The records Block Start
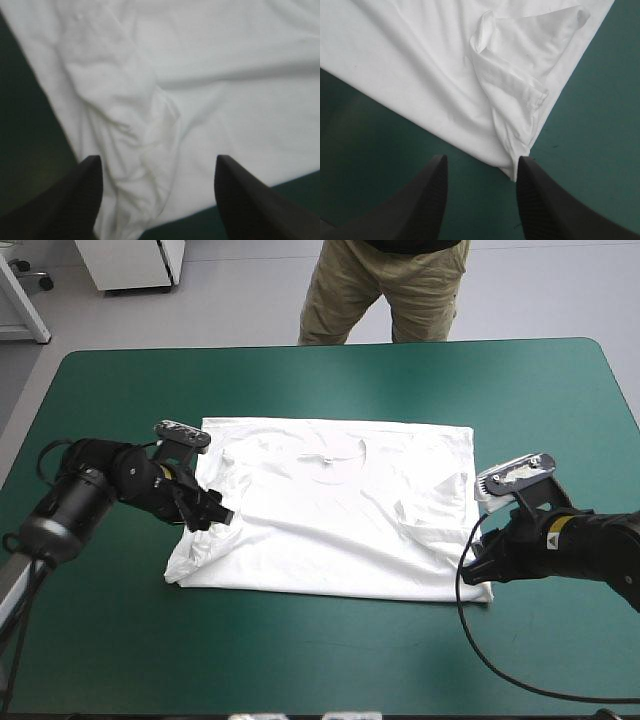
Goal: Fold the cloth
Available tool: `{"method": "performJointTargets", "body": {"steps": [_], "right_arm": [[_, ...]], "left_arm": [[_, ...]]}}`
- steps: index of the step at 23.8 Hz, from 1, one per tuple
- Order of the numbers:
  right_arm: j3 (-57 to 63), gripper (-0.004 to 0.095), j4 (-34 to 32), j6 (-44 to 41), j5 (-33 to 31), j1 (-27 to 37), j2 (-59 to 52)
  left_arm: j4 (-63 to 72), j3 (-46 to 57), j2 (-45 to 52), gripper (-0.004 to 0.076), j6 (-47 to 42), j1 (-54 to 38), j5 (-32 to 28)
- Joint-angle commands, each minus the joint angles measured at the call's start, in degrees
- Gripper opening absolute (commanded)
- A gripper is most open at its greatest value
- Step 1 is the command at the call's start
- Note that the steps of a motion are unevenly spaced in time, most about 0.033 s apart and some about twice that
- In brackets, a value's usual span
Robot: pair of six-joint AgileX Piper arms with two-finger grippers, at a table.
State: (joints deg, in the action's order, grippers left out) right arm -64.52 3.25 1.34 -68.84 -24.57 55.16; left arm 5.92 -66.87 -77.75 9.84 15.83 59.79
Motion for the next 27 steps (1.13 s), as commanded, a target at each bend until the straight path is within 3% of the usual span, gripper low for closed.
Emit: {"method": "performJointTargets", "body": {"steps": [1,5,13,21,27], "right_arm": [[-1.37,0.0432,0.11,-0.46,0.41,0.13,-3.38],[1.32,0.0432,0.11,-1.87,0.31,0.13,-6.0],[13.97,0.0432,0.64,-4.76,5.9,0.13,-8.52],[16.39,0.0424,3.78,-4.14,9.81,0.13,-8.52],[16.39,0.0424,3.78,-4.14,11.28,0.13,-8.52]], "left_arm": [[-6.78,-1.79,7.22,0.0481,-4.31,0.1,3.96],[-9.4,0.11,10.05,0.048,-7.94,0.1,9.49],[-11.37,14.92,10.79,0.048,-13.14,0.1,1.33],[-12.85,17.61,5.05,0.048,-16.24,-1.47,-4.56],[-9.92,17.61,-2.36,0.0473,-11.99,-7.15,-7.14]]}}
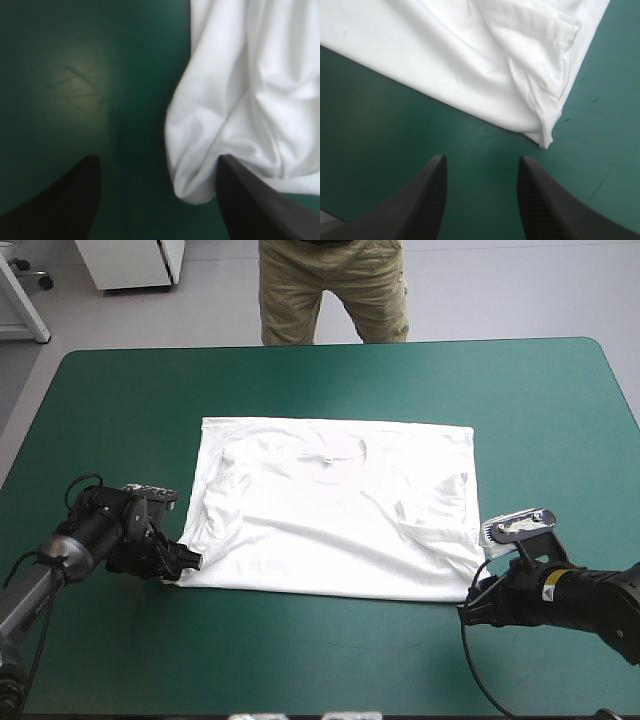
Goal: Fold the cloth
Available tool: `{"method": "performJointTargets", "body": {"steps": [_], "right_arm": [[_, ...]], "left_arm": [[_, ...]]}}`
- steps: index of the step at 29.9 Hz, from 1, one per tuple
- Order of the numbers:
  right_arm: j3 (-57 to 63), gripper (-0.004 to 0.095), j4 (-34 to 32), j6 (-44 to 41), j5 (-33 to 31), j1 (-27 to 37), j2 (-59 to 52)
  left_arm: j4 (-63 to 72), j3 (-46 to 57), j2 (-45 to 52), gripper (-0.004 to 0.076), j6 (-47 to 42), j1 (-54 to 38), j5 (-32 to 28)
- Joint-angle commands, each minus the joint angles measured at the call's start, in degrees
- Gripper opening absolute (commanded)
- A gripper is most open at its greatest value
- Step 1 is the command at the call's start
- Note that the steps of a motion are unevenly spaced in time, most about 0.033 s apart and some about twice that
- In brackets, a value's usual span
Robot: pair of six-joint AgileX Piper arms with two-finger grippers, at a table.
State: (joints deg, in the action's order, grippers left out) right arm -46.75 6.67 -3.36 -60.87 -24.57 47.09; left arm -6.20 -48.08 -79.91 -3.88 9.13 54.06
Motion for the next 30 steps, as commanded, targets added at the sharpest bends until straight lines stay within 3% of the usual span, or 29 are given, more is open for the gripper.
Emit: {"method": "performJointTargets", "body": {"steps": [1,4,9,16,23,30], "right_arm": [[-1.38,0.0424,0.36,0.55,3.64,0.13,-0.45],[-1.38,0.0423,0.92,0.55,4.07,0.13,-0.45],[-1.38,0.0419,1.18,0.55,3.36,0.13,-0.34],[-1.24,0.0418,-0.01,0.13,1.65,0.13,-0.22],[2.86,0.0448,-4.03,-2.66,1.9,0.13,3.79],[4.54,0.0468,-8.58,-6.31,11.07,0.13,11.84]], "left_arm": [[4.9,-1.19,-0.67,0.0469,3.36,-0.31,-1.41],[11.43,-0.8,-2.58,0.0444,8.21,0.1,-2.93],[11.37,-0.65,-5.8,0.0352,8.45,0.1,-2.16],[9.72,-0.65,-6.05,0.0005,8.47,0.1,-1.51],[9.16,-0.65,-6.05,-0.0009,8.47,-0.01,-1.51],[9.16,-0.65,-6.05,-0.0009,8.47,-0.01,-1.45]]}}
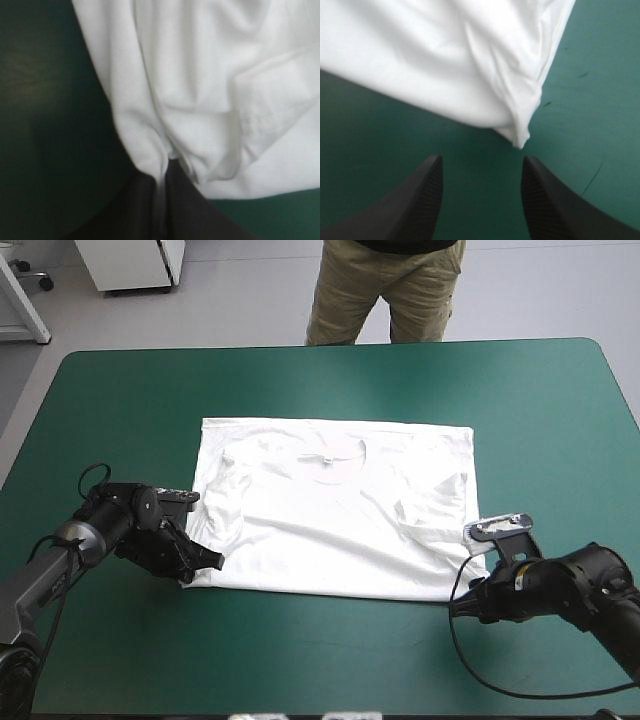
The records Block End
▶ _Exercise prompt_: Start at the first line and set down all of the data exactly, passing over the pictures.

▶ _Solution to this exercise_:
Goal: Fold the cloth
Available tool: `{"method": "performJointTargets", "body": {"steps": [_], "right_arm": [[_, ...]], "left_arm": [[_, ...]]}}`
- steps: index of the step at 23.8 Hz, from 1, one per tuple
- Order of the numbers:
  right_arm: j3 (-57 to 63), gripper (-0.004 to 0.095), j4 (-34 to 32), j6 (-44 to 41), j5 (-33 to 31), j1 (-27 to 37), j2 (-59 to 52)
  left_arm: j4 (-63 to 72), j3 (-46 to 57), j2 (-45 to 52), gripper (-0.004 to 0.076), j6 (-47 to 42), j1 (-54 to 38), j5 (-32 to 28)
- Joint-angle commands, each minus the joint angles measured at the call's start, in degrees
- Gripper opening absolute (commanded)
- A gripper is most open at its greatest value
- Step 1 is the command at the call's start
- Note that the steps of a motion are unevenly spaced in time, most about 0.033 s apart and some about twice that
- In brackets, a value's usual span
Robot: pair of six-joint AgileX Piper arms with two-finger grippers, at a table.
State: (joints deg, in the action's order, grippers left out) right arm -64.52 3.25 1.34 -68.84 -24.57 55.16; left arm 5.92 -66.87 -77.75 9.84 15.83 59.79
Motion for the next 27 steps (1.13 s), as commanded, a target at each bend until the straight path is within 3% of the usual span, gripper low for closed.
Emit: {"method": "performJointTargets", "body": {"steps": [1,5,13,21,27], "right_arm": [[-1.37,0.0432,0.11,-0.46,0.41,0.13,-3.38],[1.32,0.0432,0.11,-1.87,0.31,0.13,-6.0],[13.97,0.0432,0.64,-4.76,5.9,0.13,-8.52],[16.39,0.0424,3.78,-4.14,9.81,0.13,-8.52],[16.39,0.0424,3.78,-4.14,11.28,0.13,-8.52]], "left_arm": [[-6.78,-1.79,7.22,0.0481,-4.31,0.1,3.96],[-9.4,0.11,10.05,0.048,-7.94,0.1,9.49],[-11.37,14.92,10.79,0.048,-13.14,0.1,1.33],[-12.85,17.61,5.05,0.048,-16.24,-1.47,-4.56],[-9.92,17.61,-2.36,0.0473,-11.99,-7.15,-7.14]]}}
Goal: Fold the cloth
Available tool: `{"method": "performJointTargets", "body": {"steps": [_], "right_arm": [[_, ...]], "left_arm": [[_, ...]]}}`
- steps: index of the step at 29.9 Hz, from 1, one per tuple
- Order of the numbers:
  right_arm: j3 (-57 to 63), gripper (-0.004 to 0.095), j4 (-34 to 32), j6 (-44 to 41), j5 (-33 to 31), j1 (-27 to 37), j2 (-59 to 52)
  left_arm: j4 (-63 to 72), j3 (-46 to 57), j2 (-45 to 52), gripper (-0.004 to 0.076), j6 (-47 to 42), j1 (-54 to 38), j5 (-32 to 28)
- Joint-angle commands, each minus the joint angles measured at the call's start, in degrees
- Gripper opening absolute (commanded)
- A gripper is most open at its greatest value
- Step 1 is the command at the call's start
- Note that the steps of a motion are unevenly spaced in time, most about 0.033 s apart and some about twice that
- In brackets, a value's usual span
Robot: pair of six-joint AgileX Piper arms with two-finger grippers, at a table.
State: (joints deg, in the action's order, grippers left out) right arm -46.75 6.67 -3.36 -60.87 -24.57 47.09; left arm -6.20 -48.08 -79.91 -3.88 9.13 54.06
Motion for the next 30 steps, as commanded, targets added at the sharpest bends until straight lines stay within 3% of the usual span, or 29 are given, more is open for the gripper.
Emit: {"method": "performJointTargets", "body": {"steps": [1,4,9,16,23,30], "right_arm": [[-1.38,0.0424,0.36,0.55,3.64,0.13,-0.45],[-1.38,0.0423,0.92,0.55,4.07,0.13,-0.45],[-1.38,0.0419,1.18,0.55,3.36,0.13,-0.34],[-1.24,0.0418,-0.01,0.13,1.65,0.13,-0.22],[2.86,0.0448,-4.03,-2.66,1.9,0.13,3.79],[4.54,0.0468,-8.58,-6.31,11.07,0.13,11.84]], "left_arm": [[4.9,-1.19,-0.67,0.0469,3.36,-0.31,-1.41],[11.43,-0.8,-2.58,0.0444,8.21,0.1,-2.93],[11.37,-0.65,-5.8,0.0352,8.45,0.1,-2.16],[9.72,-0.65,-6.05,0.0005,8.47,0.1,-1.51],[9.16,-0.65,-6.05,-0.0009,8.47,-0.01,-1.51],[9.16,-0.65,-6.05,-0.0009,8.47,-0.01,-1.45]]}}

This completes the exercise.